Boulengerula changamwensis
- Conservation status: Endangered (IUCN 3.1)

Scientific classification
- Kingdom: Animalia
- Phylum: Chordata
- Class: Amphibia
- Order: Gymnophiona
- Clade: Apoda
- Family: Herpelidae
- Genus: Boulengerula
- Species: B. changamwensis
- Binomial name: Boulengerula changamwensis Loveridge, 1932

= Boulengerula changamwensis =

- Genus: Boulengerula
- Species: changamwensis
- Authority: Loveridge, 1932
- Conservation status: EN

Species of amphibian

Boulengerula changamwensis, the Changamwe caecilian, is a species of amphibian in the family Herpelidae. It is also known as Changamwensis African caecilian and Changamwe lowland caecilian. It is found in southern Kenya (Changamwe and the Shimba Hills) and Malawi, and possibly in the intervening Tanzania and Mozambique.

It is threatened by habitat loss for deforestation and collecting of firewood, agriculture and farming, herbicides and pesticides and expanding human settlement.

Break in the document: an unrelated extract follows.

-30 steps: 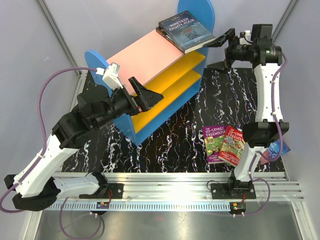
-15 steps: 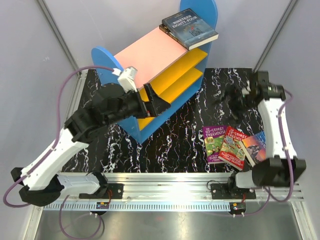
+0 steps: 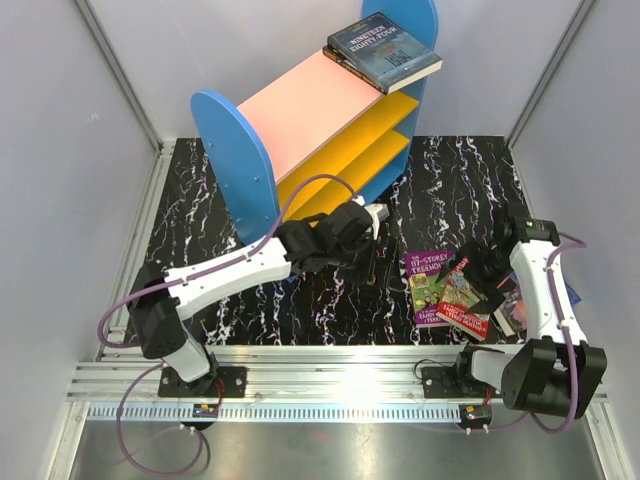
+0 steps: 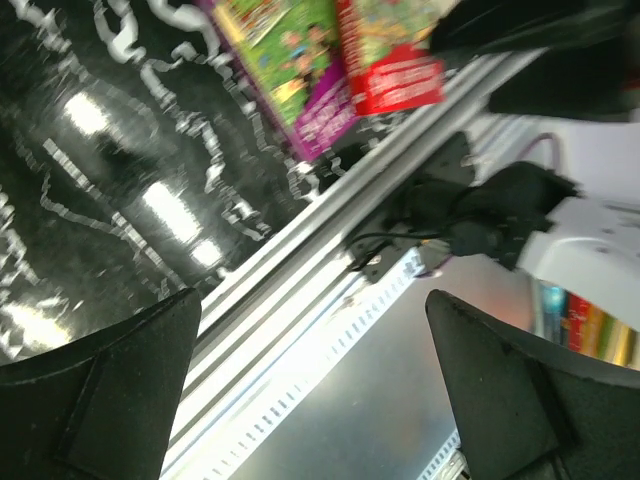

It is protected by the Shimba Hills and parts of Shire Highlands but its protection in Kaya Forest may also be threatened by the deforestation and collecting of firewood. In 2012, the IUCN changed the status from Data Deficient to Endangered because it had a range of 990 km2 and was only known from three or four localities which have threats.